L’art. 85 del citato decreto (come modificato dalla legge 30 dicembre 2022, n. 199 di conversione del decreto legge 31 ottobre 2022, n. 162), nel dettare disposizioni transitorie in materia di modifica del regime di procedibilità ha stabilito che “Per i reati perseguibili a querela della persona offesa in base alle disposizioni del presente decreto, commessi prima della data di entrata in vigore dello stesso, il termine per la presentazione della querela decorre dalla predetta data, se la persona offesa ha avuto in precedenza notizia del fatto costituente reato”.

Nel caso di specie, tuttavia, non v’è necessità di attendere che decorrano tre mesi dalla data di entrata in vigore del decreto (30 dicembre 2022).

Trova, infatti, applicazione il principio che fu affermato dalle Sezioni Unite di questa Corte con riferimento ai reati divenuti perseguibili a querela per effetto del d.lgs. 10 aprile 2018, n. 36.

La disciplina transitoria prevedeva, in quel caso (art. 12 c. 2, d.lgs. n. 36/18), che dovesse essere dato avviso alla persona offesa della possibilità di proporre querela e il Supremo collegio ritenne che questo avviso non dovesse essere dato, nei giudizi pendenti in sede di legittimità, in casi di inammissibilità del ricorso (Sez.

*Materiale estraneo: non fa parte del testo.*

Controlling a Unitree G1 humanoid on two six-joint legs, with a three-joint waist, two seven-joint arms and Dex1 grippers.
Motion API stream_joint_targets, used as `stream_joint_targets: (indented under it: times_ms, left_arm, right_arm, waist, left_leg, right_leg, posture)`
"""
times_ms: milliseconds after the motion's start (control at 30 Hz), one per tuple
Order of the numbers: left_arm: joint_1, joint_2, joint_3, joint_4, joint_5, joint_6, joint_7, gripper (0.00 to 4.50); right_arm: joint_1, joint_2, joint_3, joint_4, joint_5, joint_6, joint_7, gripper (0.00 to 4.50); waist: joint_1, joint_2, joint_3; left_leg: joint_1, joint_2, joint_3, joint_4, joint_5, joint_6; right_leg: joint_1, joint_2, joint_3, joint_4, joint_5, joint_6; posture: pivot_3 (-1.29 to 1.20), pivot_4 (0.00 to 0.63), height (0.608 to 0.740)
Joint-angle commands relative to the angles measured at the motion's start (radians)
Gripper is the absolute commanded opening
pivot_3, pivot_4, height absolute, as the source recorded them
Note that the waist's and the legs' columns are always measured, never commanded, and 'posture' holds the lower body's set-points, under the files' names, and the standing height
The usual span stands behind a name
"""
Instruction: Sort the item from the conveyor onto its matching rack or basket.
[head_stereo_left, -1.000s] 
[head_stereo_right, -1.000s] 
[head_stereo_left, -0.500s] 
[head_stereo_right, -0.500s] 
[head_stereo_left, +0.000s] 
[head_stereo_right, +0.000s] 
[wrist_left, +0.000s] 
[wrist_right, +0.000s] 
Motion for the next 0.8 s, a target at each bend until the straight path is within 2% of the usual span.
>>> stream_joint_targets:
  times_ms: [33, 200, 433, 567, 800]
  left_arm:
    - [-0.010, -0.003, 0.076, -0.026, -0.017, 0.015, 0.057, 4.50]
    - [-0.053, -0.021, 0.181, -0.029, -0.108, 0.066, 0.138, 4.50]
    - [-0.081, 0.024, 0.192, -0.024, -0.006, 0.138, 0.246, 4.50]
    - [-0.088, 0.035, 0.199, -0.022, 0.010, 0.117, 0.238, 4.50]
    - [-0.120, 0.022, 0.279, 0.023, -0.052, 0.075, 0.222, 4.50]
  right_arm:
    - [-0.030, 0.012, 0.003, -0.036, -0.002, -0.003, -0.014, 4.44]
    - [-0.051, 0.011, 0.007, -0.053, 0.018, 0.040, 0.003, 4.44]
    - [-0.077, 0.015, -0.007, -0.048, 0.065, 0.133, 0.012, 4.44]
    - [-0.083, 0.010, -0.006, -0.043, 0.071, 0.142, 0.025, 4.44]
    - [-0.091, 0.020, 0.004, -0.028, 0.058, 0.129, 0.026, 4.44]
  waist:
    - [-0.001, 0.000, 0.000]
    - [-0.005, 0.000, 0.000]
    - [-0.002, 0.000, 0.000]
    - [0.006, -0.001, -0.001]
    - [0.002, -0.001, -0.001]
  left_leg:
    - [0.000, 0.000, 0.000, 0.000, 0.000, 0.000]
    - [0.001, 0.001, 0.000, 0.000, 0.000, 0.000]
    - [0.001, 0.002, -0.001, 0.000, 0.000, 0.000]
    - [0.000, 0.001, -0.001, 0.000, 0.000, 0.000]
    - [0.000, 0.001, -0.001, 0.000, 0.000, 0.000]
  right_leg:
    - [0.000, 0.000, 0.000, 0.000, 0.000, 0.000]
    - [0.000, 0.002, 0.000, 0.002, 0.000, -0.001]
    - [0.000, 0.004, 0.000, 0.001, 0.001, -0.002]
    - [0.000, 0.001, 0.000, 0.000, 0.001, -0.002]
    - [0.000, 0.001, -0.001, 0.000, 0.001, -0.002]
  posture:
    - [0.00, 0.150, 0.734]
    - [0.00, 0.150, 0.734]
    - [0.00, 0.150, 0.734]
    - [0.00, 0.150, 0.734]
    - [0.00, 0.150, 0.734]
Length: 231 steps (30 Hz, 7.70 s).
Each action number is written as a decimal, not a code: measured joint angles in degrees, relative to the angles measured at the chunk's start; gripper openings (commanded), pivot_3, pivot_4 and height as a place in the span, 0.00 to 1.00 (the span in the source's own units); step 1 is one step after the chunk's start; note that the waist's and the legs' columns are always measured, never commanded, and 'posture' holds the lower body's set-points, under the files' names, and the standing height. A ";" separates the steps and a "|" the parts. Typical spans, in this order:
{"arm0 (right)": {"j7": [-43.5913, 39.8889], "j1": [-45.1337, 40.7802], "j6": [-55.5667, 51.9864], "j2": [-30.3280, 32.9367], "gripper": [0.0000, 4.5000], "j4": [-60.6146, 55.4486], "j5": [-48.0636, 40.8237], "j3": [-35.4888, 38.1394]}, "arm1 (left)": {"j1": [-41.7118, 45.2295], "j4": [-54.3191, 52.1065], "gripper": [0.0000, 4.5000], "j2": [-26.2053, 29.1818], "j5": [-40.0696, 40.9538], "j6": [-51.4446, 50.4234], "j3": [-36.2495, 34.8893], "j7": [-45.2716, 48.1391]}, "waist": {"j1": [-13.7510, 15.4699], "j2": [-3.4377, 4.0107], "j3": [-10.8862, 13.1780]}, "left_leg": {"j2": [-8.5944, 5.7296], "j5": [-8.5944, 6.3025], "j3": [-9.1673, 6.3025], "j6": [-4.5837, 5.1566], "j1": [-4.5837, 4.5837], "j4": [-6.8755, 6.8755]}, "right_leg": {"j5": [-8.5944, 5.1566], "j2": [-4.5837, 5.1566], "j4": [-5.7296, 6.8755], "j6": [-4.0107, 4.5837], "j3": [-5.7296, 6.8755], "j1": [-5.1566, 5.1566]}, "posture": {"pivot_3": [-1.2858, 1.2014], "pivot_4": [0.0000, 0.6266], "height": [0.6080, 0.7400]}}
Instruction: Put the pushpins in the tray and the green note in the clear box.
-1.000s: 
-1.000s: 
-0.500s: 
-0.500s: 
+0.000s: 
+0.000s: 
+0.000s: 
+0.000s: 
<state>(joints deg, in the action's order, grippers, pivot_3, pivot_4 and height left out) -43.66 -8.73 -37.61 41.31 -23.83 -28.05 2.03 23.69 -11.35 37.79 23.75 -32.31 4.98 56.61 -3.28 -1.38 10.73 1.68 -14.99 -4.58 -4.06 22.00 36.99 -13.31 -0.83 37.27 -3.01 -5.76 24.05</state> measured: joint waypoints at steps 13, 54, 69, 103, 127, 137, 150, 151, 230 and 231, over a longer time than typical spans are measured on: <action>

U, n. 40150 del 21/6/2018, Salatino, Rv. 273551).

Fu rilevato in quel caso, facendo ampio riferimento ai principi affermati in altre decisioni del supremo collegio (in particolare, Sez. U, n. 12602 del 17/12/2015, dep. 2016, Ricci, Rv. 266819) “che l’art. 129 cod. proc. pen. non attribuisce al giudice un potere di giudizio ulteriore ed autonomo rispetto a quello già riconosciutogli dalle specifiche norme che regolano l’epilogo del processo, ma enuncia una regola di condotta rivolta al giudice che presuppone il pieno esercizio della giurisdizione.

Non riveste, cioè, per quanto qui interessa, una valenza prioritaria rispetto alla disciplina della inammissibilità, attribuendo al giudice dell’impugnazione un autonomo spazio decisorio svincolato dalle forme e dalle regole che presidiano i diversi segmenti processuali, ma enuncia una regola di giudizio che deve essere adattata alla struttura del processo e che presuppone la proposizione di una valida impugnazione”.

L’argomentazione si attaglia perfettamente anche al caso in esame.

Consente, infatti, di escludere che il procedimento sia “pendente” in presenza di un ricorso inammissibile.

Come sottolineato anche dalla sentenza Ricci, tale affermazione non è in contrasto con i diritti fondamentali sul giusto processo garantiti dalla CEDU. È onere della parte interessata, infatti, attivare correttamente il rapporto processuale di impugnazione, con la conseguenza che il mancato rispetto delle regole processuali paralizza i poteri cognitivi del giudice e non vengono perciò in considerazione l’equità o la razionalità del processo.

La sopravvenienza della procedibilità a querela, peraltro, ha valore ben diverso dalla abolitio criminis e la giurisprudenza ha costantemente escluso che il giudice dell’esecuzione possa revocare la condanna rilevando la mancata integrazione del presupposto di procedibilità.

Come opportunamente rilevato dalla sentenza Salatino, inoltre, la mancanza della condizione di procedibilità viene comunemente trattata nel giudizio di legittimità come una questione di fatto, soggetta alle regole della autosufficienza del ricorso (sez. 6, n. 44774 del 8/10/2015, Rv. 265343) ed ai limiti dei poteri di accertamento della Cassazione (sez. 3, n. 39188 del 14/10/2010, Rv. 248568), sicché non può dirsi che la declaratoria di inammissibilità del ricorso sia destinata ad essere messa in crisi da una ipotetica, incondizionata necessità di verifica dello stato della condizione di procedibilità come richiesta dalla normativa subentrata (Sez. U. Salatino, cit., Rv. 273551).

Nel caso di specie, dunque, il mutato regime di procedibilità del reato non ha rilevanza e non preclude l’immediata dichiarazione di inammissibilità del ricorso, con riferimento a tale reato.